Succinic acid is one of the most useful intermediate chemicals that can be produced in a biorefinery approach. In this study, Actinobacillus succinogenes was immobilized to produce succinic acid using non-detoxified corn fiber hydrolysate (CFH) and a control mimicking the sugars in CFH. Tests were carried out in a hollow fiber membrane packed-bed biofilm reactor (HFM–PBR) operated in a continuous mode. Under steady-state conditions, the bioconversion process was characterized in terms of sugar consumption, succinic acid and other organic acid production.
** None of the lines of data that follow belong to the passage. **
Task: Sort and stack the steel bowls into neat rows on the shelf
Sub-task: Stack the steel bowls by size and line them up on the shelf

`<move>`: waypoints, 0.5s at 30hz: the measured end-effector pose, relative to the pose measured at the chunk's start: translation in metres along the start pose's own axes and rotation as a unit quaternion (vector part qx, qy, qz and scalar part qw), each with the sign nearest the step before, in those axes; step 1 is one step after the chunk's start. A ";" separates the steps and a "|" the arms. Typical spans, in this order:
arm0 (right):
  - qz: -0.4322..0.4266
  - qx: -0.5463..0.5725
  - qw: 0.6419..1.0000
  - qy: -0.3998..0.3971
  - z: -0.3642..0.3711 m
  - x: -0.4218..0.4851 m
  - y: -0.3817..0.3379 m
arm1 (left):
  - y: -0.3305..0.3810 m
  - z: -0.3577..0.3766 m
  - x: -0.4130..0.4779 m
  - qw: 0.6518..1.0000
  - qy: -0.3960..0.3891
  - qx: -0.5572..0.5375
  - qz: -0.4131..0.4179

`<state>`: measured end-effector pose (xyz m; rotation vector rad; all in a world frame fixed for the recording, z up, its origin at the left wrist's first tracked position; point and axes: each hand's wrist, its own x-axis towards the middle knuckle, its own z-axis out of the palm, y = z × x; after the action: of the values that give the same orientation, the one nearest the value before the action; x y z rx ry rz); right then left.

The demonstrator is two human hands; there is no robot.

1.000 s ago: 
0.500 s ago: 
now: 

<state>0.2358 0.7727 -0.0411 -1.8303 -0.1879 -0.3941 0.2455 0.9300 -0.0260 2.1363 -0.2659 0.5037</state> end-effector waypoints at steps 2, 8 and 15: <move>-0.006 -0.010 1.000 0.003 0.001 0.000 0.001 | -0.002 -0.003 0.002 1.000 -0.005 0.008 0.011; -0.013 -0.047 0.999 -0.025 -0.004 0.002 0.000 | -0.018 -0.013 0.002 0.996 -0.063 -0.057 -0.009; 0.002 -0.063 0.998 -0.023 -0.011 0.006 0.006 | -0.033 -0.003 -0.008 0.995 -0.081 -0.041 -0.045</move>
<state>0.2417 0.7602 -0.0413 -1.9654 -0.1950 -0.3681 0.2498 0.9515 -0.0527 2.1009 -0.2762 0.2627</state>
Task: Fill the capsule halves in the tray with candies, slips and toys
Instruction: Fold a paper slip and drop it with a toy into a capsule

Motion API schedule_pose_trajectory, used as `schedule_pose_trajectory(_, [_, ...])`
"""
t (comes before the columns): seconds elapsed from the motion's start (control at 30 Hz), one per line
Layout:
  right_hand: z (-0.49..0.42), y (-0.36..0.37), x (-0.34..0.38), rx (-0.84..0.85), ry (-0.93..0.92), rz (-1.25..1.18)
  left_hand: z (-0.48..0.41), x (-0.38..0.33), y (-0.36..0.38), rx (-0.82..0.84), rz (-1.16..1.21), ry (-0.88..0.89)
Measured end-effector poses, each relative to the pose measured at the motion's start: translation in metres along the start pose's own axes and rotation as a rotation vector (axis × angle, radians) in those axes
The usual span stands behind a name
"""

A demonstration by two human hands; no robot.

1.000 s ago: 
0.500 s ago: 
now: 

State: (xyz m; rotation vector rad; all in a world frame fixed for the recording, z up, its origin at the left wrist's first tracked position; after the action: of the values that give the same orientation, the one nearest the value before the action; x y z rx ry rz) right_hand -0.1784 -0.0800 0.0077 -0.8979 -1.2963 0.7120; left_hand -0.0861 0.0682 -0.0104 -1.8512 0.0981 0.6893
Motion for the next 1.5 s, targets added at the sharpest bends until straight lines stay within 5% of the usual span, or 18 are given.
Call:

Steady states were obtained at dilution rates of 0.025, 0.05, 0.075, 0.1, 0.2, and 0.3 h−1. The optimal results were achieved at the dilution rate of 0.05 h−1 and recirculation rate of 50 ml/min with a maximum succinic acid concentration, yield and productivity of 31.1 g/L, 0.61 g/g and 1.56 g/L h, respectively, when control was used. Succinic acid concentration, yield and productivity of 23.4 g/L, 0.51 g/g and 1.17 g/L h, respectively, were obtained when CFH was used. Productivity in the HFM–PBR was between 1.3 and 1.9 times higher than productivities for succinic acid production from CFH stated in the literature. The results demonstrated that immobilized A. succinogenes has the potential for effective conversion of an inexpensive biomass feedstock to succinic acid. Furthermore, the process has the potential to serve as a means for value-added chemical biomanufacturing in an integrated corn biorefinery.